This final lab consisted of using PID control and localization to allow the robot to navigate along a fixed waypoint path in the lab map environment. I worked with a lab partner, Devlin, for this lab, and we decided on an approach relying heavily on PID control to accurately reach each waypoint. To avoid having the robot lose its orientation, we decided against executing localization at every waypoint, and instead only localize at the very last waypoint once the trajectory is completed.
As mentioned above, PID control relying on distances to the walls surrounding the robot was used to have the robot move with accuracy through the series of waypoints.
This is done by getting an initial TOF sensor reading, to which the total distance required to be traveled is added, i.e. the linear euclidean distance
between two points, sqrt((x2-x1)^2+(y2-y1)^2)
.
Figure 1: Calculating distance between two points for use with TOF & PID
Summarized, if the robot is driving backwards, it adds the euclidean distance to the TOF reading and moves until that position is reached with PID. If the robot is driving forwards, it substracts the euclidean distance from the TOF reading, and moves fowards until that TOF reading is reached via PID.

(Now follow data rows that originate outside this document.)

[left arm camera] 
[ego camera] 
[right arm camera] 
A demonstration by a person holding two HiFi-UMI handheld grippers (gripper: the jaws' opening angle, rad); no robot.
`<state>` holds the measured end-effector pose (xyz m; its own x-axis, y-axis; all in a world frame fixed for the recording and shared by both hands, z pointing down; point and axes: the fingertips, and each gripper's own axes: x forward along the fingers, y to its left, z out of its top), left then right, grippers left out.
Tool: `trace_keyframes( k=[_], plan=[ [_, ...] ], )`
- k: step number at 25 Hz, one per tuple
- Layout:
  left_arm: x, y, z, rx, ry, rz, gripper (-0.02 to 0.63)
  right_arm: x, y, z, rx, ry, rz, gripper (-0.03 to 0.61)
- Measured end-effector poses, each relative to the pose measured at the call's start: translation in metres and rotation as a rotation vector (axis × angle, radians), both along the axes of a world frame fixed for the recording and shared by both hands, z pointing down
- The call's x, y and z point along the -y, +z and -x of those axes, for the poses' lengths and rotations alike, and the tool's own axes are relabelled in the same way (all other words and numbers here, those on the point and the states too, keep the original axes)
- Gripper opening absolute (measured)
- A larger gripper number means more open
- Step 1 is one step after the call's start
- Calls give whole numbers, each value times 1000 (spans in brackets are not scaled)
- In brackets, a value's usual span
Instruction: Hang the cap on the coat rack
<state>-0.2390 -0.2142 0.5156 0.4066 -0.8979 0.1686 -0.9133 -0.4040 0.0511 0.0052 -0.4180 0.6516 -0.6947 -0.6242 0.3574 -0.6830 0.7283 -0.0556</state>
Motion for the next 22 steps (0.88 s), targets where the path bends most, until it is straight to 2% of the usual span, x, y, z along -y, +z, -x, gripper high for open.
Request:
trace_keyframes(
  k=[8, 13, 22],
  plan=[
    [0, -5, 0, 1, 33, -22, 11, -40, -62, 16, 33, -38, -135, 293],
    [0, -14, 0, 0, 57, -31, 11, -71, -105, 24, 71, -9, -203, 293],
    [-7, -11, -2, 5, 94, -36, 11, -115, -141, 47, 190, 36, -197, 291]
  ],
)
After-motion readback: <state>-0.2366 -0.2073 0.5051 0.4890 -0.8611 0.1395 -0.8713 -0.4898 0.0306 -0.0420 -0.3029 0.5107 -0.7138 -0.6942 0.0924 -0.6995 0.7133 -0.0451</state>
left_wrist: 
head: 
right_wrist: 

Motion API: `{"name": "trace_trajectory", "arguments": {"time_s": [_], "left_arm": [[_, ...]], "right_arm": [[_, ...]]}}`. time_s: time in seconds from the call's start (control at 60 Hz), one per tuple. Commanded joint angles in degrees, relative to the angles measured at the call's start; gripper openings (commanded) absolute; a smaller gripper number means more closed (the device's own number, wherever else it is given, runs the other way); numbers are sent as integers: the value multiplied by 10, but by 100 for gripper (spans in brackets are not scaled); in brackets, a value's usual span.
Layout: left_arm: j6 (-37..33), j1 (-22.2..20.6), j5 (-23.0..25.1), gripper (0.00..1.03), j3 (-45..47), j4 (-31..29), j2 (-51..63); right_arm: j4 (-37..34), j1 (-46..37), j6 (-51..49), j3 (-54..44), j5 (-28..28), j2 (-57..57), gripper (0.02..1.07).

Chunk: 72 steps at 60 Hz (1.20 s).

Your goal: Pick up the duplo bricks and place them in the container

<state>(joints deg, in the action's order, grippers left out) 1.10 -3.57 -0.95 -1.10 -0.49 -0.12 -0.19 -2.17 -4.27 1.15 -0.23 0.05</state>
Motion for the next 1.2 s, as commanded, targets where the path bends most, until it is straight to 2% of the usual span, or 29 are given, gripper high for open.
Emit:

Rotating the robot is also done via PID & via gyroscope measurements. All rotations are pre-calculated via the formula for
the angle between two lines, atan((slope_p2-slope_p1)/(1+slope_p1*slope_p2)))*180/3.14159
, and at every waypoint the
robot then turns in the desired direction until that gyroscope reading is reached. This is illustrated below:
Rotating to a calculated angle via PID
Lastly, these two motions were combined into a control file, which steps through each waypoint and their respective linear motions. This results in a trajectory closely matching the trajectory shown below:
Figure 2: Desired Robot Trajectory
The robot was succesfully able to complete this trajectory, and navigated to the following waypoints:
(-4, -3)
(-2, -1)
(1, -1)
(2, -3)
(5, -3)
(5, -2)
(5, 3)
(0, 3)
(0, 0)
The resulting run from in the lab environment is shown below:
Final Demo Video - Waypoint Navigation
A localization rotation is done at the very end of the trajectory to ensure that the robot indeed did reach its destination. The output (this is the same algorithm as was developed for lab 12) is shown below. It is not perfectly accurate and indicates its position as lower in the y-direction than anticipated, but is relatively correct.